● What the exercise asks
What's needed is an exact copy of the lines from the one that contains "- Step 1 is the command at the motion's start" to the end of the data below, leaving the pictures out.

● Dataset excerpt
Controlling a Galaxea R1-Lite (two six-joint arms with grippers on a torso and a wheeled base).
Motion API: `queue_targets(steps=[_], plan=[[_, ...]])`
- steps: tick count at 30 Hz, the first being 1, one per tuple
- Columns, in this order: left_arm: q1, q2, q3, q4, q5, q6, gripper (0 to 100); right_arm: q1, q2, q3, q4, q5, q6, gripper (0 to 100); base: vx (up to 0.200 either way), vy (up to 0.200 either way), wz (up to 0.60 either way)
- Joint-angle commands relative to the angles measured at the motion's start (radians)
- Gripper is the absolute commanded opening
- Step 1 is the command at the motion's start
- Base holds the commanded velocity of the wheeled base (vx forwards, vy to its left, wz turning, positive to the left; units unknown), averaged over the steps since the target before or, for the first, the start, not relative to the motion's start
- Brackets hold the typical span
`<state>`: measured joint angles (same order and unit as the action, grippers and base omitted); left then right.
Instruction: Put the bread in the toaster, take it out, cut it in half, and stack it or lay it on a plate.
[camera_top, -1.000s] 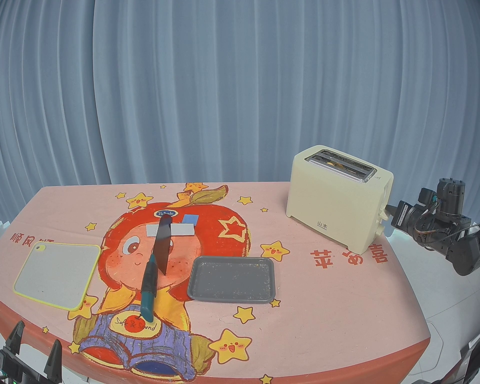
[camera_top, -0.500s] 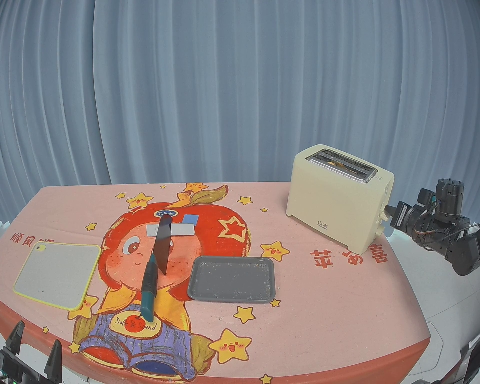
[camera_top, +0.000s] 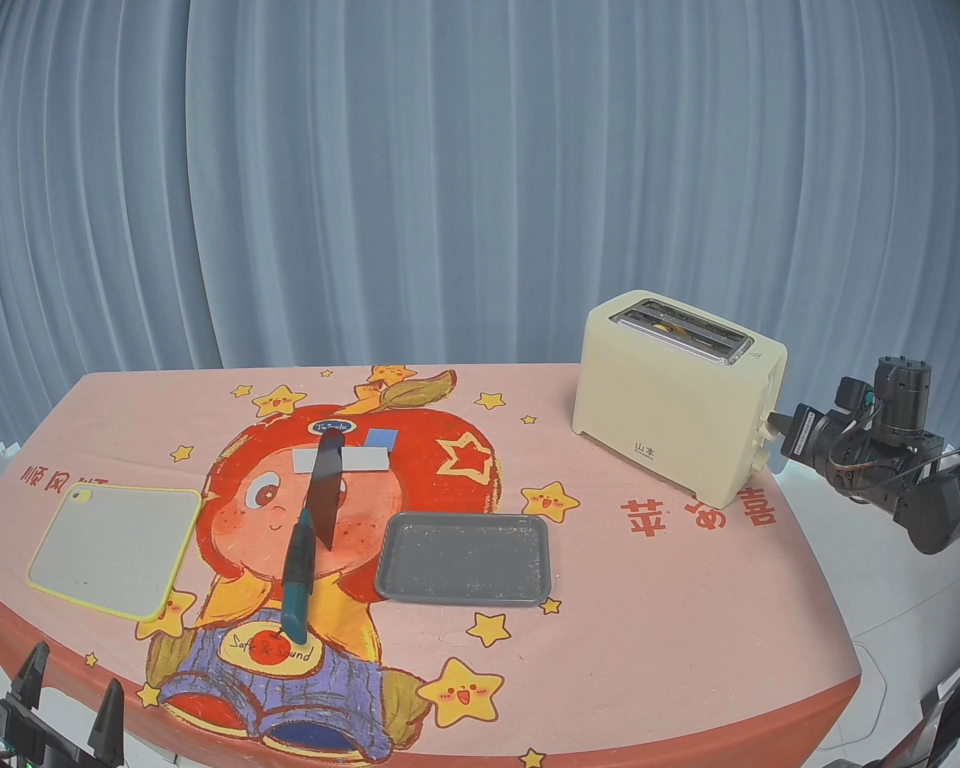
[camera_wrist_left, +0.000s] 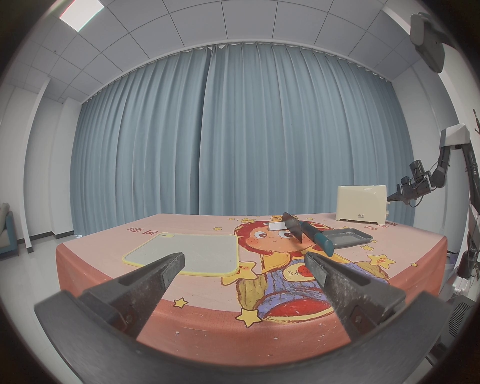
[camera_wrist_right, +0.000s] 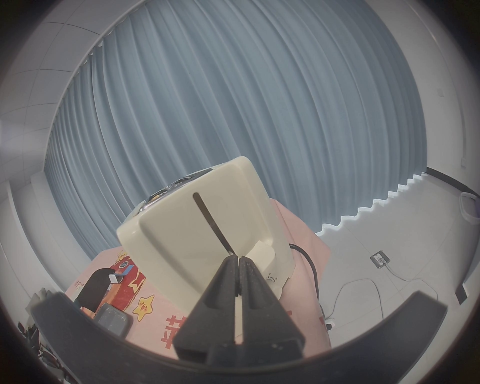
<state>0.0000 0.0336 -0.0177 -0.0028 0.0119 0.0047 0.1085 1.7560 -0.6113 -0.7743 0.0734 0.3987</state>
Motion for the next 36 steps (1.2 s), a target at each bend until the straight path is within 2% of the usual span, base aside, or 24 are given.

● Solution to this exercise
- Step 1 is the command at the motion's start
- Base holds the commanded velocity of the wheeled base (vx forwards, vy to its left, wz turning, positive to the left; units unknown), averaged over the steps since the target before or, for the first, the start, not relative to the motion's start
- Brackets hold the typical span
`<state>`: measured joint angles (same order and unit as the action, grippers and base omitted); left then right.
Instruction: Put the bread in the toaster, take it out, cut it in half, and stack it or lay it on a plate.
[camera_top, -1.000s] 
[camera_top, -0.500s] 
[camera_top, +0.000s] 
[camera_wrist_left, +0.000s] 
[camera_wrist_right, +0.000s] 
<state>0.0000 0.0336 -0.0177 -0.0028 0.0119 0.0047 0.1085 1.7560 -0.6113 -0.7743 0.0734 0.3987</state>
Motion for the next 36 steps (1.2 s), a target at each bend until the straight path is within 2% of the usual span, base aside, or 24 are given.

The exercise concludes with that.